Eurozone fails to reach Greece debt deal amid International Monetary Fund row

Greece had hoped for clarity on more debt relief after legislating reforms, including pension cuts and tax hikes, demanded by its official creditors, but the Eurogroup meeting in Brussels on Monday failed to reach an agreement.

Speaking ahead of the meeting, Dijsselbloem said if "all goes well", then a deal can be reached that will allow the money to be disbursed "well in time" of a summer debt repayment hump for Greece.

Greece's debt mountain stands at a towering 180 percent of annual output, the legacy of a crisis that brought panic to the markets and almost forced the country out of the euro.

But, according to several sources, the deal was vetoed by Greece, which did not want the debt discussion to be separated from the disbursement decision.

They did not agree either on releasing new funds that Athens needs to repay 7.3 billion euros in loans maturing in July.

Earlier in the day, the French finance minister and his German counterpart pledged to work towards deeper integration of the single currency union.

Even though euro-area governments committed a year ago to a laundry list of potential measures to ease repayment terms on Greek bailout loans after 2018, the degree to which these measures will be implemented is still a subject of contention. Moreover, the German government, one of the most prominent sponsors of the relief package for Greece, does not yet have an internally coordinated vision of the prospects of the Greek bailout.

The meeting will be the first for French Finance Minister Bruno Le Maire, named to his post last week by Macron, a pro-EU centrist.

The IMF has been seeking more debt relief for the country, pushing euro-area creditors to ensure the sustainability of Greece's €315 billion ($354 billion) of obligations before it participates in the program.

"Greece has always been promised debt relief when its reforms are implemented", he said.

"The baseline scenario is for a deal at the June 15 Eurogroup meeting, with sufficient debt relief to allow the International Monetary Fund to stay attached".

The Euro is supported by a run of strong Markit PMIs, with the manufacturing, services and composite indices for France, Germany and the Eurozone largely advancing above forecast.

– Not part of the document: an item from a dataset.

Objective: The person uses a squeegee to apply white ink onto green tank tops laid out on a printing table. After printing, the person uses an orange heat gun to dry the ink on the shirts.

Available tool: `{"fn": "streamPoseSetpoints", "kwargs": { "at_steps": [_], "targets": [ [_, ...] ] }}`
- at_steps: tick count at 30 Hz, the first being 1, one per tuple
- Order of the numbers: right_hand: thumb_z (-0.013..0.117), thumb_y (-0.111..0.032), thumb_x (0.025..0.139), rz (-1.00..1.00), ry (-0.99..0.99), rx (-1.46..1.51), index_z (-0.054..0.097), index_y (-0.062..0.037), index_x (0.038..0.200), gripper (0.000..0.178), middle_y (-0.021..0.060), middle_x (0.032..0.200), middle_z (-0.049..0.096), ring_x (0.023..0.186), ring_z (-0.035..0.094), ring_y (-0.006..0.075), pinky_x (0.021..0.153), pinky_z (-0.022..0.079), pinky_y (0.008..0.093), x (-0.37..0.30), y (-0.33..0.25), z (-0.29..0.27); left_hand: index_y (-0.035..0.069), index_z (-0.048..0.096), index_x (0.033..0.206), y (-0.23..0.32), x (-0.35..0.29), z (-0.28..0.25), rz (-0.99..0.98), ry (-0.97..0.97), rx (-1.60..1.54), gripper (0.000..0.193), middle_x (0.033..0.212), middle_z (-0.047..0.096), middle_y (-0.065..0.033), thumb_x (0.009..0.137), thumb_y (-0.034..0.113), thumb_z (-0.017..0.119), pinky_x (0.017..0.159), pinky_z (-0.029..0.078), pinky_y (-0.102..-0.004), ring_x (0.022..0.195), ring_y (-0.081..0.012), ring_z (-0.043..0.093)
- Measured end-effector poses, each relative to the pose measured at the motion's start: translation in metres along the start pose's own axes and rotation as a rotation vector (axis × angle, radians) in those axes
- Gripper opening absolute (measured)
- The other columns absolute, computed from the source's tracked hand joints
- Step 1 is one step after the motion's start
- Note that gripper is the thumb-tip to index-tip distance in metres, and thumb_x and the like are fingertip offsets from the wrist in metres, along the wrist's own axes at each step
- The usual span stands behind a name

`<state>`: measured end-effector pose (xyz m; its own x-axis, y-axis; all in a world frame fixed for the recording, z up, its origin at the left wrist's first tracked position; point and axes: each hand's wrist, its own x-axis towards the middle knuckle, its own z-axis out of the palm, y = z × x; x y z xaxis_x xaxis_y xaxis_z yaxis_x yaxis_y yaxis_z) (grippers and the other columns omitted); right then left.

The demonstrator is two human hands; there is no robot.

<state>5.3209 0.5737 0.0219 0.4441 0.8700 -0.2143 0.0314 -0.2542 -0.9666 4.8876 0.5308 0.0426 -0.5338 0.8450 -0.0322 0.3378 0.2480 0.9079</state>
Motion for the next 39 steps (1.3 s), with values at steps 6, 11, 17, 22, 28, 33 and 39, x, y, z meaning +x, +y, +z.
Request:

All that could happen only if Greece delivers on its reforms by mid-2018 and only if an analysis shows Athens needs the debt relief to make its debt sustainable. "There's been a shared effort to narrow the gap between positions- we haven't yet concluded but I hope under the guidance of the president of the Eurogroup it will possible three weeks from now".

Dutch finance minister Jeroen Dijsselbloem, chairman of the eurozone ministers' group, said: "We need to close that [gap between the International Monetary Fund and creditors] by looking at additional options or adjusting our expectations".

The country's debt burden stands at around 175%, a level that the Greek government thinks is unsustainable in the long-term - hence its insistence on some debt relief, at least in the form of lower interest payments and longer repayment terms.